◆ **Description of the task**:
Search each line of the data for the word "outline"; copy every line where it is found.

◆ **Provided entries**:
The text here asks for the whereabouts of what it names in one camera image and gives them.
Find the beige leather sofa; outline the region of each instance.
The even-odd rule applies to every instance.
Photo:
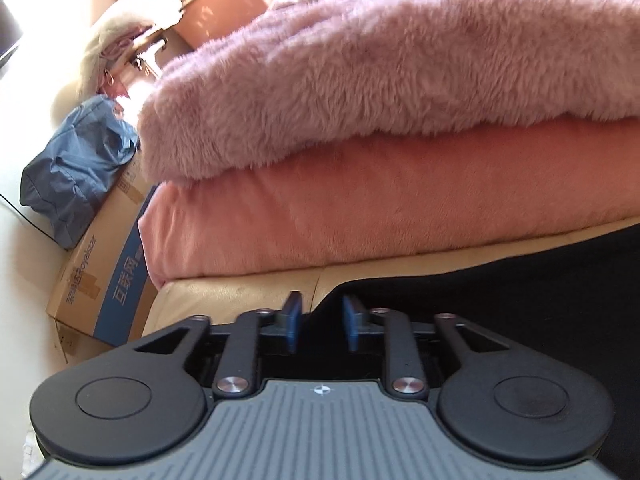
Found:
[[[442,253],[232,278],[179,280],[166,284],[160,290],[151,307],[145,334],[194,314],[206,314],[213,323],[221,324],[232,322],[246,310],[260,307],[279,309],[292,290],[302,293],[304,310],[309,312],[333,288],[351,280],[441,274],[573,244],[637,223],[640,223],[640,217],[562,235]]]

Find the stack of blankets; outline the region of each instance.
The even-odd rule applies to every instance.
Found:
[[[138,123],[157,286],[640,215],[640,0],[275,0]]]

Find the orange blanket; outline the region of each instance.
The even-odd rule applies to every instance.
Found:
[[[640,214],[640,121],[560,118],[323,144],[187,189],[140,219],[154,283],[567,232]]]

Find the blue bag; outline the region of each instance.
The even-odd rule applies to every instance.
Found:
[[[115,104],[97,95],[79,105],[22,172],[20,203],[49,219],[65,249],[79,242],[136,151],[138,134],[116,118]]]

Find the pink fur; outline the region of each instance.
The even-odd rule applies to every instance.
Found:
[[[477,246],[640,215],[639,160],[638,120],[356,137],[162,184],[140,234],[157,286]]]
[[[318,142],[640,115],[640,0],[276,0],[175,60],[140,115],[154,181]]]

◆ **Exercise result**:
Find the beige leather sofa; outline the region of each instance.
Find the stack of blankets; outline the region of each instance.
Find the orange blanket; outline the region of each instance.
Find the blue bag; outline the region of each instance.
Find the pink fur; outline the region of each instance.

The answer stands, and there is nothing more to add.